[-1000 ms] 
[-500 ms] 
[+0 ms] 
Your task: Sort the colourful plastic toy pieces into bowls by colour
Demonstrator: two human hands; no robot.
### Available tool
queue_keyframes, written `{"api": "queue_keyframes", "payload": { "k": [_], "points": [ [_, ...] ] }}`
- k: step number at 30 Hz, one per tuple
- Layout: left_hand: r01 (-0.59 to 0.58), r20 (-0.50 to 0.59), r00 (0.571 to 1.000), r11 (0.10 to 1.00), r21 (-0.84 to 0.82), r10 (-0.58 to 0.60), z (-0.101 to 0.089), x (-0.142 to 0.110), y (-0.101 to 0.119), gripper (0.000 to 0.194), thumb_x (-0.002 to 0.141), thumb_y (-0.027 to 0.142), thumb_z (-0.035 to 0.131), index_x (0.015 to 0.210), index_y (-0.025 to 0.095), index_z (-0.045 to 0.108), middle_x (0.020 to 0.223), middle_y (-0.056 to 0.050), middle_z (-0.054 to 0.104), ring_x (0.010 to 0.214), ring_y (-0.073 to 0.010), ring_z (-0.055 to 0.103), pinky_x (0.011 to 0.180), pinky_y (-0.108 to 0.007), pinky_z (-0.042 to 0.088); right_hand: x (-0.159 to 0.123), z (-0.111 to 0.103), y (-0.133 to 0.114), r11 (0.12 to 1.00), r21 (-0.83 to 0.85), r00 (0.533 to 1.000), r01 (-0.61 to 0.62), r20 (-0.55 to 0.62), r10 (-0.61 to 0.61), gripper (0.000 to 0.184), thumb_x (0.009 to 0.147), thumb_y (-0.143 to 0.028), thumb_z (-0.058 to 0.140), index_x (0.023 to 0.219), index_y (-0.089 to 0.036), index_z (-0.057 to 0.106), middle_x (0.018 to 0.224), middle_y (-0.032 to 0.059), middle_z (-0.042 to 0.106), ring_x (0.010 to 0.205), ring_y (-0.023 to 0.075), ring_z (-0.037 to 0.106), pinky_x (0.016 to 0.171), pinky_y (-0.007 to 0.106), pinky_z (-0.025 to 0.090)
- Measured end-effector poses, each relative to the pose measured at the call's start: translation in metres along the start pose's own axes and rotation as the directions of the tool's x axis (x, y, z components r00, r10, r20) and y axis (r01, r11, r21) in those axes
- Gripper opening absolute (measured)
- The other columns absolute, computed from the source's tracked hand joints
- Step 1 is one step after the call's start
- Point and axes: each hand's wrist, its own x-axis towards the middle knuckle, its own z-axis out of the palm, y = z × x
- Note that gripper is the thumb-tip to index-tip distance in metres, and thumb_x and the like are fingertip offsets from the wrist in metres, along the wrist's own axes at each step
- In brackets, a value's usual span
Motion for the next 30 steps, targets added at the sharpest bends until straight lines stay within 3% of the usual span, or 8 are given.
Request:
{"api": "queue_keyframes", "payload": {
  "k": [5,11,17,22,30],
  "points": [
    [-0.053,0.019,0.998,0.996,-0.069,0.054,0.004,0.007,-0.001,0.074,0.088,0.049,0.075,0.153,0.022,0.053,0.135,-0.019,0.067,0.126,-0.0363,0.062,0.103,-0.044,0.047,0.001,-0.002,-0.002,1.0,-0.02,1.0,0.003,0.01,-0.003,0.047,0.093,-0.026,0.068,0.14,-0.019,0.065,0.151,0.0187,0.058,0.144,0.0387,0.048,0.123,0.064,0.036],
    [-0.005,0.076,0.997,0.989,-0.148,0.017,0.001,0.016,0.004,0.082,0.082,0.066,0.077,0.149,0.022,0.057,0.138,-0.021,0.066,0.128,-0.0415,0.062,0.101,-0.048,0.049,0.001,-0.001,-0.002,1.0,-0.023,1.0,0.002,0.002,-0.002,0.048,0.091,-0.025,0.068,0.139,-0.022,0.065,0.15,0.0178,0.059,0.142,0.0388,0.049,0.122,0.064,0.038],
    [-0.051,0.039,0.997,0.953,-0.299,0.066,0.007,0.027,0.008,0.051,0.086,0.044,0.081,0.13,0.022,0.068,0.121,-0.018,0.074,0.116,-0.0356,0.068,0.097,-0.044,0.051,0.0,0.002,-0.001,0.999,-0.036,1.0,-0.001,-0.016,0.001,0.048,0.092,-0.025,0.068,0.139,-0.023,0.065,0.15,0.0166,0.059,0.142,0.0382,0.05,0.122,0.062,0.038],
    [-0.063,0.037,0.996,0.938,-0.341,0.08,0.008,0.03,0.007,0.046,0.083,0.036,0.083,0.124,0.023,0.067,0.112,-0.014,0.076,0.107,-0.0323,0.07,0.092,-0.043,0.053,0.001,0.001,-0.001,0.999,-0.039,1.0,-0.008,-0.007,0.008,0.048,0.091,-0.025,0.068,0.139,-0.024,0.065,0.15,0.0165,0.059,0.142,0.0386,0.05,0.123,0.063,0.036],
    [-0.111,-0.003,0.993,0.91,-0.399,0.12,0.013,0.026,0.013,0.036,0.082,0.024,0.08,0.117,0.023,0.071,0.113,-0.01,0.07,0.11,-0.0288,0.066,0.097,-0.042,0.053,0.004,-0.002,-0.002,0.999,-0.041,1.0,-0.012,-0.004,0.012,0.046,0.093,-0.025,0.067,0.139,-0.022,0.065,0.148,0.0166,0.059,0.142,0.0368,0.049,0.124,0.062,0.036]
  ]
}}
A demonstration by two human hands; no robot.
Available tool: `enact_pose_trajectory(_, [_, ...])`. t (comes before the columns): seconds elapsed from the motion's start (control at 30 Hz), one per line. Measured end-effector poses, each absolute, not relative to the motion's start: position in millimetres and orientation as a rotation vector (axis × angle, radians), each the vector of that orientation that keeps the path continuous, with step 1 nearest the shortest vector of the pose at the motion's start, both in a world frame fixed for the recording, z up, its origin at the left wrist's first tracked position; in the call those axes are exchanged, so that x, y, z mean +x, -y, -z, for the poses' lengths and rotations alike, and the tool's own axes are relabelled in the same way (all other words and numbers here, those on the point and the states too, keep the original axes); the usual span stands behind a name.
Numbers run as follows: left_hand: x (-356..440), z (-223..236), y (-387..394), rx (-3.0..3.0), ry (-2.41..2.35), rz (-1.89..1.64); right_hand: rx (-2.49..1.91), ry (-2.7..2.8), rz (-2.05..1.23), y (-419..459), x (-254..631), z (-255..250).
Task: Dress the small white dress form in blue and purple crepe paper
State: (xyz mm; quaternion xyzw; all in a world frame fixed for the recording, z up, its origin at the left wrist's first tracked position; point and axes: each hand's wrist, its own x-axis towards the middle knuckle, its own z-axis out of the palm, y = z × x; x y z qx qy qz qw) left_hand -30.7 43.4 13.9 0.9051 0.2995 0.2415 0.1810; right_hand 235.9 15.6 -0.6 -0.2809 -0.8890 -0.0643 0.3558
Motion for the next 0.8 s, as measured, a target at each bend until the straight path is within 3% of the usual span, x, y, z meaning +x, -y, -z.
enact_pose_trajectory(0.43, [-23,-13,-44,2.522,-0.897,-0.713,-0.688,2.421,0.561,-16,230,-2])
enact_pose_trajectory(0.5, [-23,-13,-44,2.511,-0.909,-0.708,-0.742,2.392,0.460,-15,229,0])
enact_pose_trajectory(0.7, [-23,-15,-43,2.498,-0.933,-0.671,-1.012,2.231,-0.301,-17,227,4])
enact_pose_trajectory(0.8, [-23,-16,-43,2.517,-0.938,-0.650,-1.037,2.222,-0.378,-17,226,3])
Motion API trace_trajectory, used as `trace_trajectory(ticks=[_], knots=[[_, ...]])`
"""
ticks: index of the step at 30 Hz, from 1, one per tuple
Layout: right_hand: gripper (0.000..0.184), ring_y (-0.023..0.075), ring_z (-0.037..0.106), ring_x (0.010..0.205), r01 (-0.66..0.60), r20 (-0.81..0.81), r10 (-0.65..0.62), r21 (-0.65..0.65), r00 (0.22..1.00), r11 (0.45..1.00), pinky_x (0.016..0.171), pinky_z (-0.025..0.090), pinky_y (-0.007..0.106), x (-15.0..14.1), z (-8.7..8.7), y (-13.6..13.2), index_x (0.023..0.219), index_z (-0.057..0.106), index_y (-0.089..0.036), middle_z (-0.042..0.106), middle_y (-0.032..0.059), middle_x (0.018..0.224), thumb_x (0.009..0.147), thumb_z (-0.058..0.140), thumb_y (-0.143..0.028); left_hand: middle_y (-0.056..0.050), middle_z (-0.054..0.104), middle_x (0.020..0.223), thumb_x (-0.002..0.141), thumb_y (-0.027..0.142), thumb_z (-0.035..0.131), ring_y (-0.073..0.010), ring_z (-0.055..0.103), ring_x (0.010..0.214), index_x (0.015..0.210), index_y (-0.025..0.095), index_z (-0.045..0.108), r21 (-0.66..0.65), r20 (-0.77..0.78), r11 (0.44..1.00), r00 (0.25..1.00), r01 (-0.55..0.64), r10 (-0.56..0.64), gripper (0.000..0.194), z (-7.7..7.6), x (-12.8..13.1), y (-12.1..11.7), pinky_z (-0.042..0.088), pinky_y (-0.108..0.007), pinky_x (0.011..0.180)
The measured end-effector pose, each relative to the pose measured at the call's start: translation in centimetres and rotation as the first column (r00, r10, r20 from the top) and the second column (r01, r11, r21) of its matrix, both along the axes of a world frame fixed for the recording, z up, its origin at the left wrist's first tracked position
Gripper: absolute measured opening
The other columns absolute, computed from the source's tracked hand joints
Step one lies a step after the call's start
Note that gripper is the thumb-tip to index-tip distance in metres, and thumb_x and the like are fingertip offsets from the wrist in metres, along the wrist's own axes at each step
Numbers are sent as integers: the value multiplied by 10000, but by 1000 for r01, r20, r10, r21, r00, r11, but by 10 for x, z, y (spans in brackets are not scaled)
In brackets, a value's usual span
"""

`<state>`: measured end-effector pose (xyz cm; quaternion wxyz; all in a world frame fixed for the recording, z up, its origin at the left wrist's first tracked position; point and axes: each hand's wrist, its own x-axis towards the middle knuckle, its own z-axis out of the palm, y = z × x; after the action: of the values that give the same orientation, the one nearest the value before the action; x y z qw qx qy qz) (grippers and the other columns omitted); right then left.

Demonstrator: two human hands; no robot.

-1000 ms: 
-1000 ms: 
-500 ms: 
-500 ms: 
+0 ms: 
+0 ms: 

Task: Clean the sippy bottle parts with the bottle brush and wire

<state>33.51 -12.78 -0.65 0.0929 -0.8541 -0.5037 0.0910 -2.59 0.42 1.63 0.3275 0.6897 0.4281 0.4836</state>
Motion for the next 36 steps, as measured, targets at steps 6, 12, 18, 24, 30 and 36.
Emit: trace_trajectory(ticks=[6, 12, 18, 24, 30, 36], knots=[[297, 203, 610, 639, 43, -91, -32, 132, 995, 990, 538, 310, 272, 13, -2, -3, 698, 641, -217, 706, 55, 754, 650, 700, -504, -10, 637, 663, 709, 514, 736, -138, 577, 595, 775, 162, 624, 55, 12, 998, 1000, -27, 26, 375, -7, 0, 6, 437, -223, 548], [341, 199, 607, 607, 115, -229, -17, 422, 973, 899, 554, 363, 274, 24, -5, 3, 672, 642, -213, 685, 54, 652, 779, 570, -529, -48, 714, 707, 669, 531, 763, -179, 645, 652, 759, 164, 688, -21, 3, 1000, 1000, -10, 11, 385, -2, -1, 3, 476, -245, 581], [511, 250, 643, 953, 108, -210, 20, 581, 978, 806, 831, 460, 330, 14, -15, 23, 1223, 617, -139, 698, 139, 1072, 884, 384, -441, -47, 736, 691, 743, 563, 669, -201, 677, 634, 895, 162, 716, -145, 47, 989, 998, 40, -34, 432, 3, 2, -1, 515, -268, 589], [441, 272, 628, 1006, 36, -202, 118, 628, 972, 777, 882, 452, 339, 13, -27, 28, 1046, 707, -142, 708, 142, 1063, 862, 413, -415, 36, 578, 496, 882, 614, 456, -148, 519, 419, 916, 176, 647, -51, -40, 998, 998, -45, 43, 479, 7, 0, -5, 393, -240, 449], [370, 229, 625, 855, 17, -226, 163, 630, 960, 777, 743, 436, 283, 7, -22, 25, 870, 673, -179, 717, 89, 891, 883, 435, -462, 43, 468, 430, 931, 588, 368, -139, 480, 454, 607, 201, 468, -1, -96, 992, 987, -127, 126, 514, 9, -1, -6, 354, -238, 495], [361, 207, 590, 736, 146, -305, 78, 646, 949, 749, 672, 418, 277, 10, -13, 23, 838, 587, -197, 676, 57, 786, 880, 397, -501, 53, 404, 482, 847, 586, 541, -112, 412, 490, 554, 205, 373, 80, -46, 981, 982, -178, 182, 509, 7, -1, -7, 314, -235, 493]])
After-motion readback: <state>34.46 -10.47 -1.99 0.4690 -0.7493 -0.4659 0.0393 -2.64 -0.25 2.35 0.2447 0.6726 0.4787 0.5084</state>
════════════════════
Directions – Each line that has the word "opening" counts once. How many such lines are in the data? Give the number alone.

Task output – 2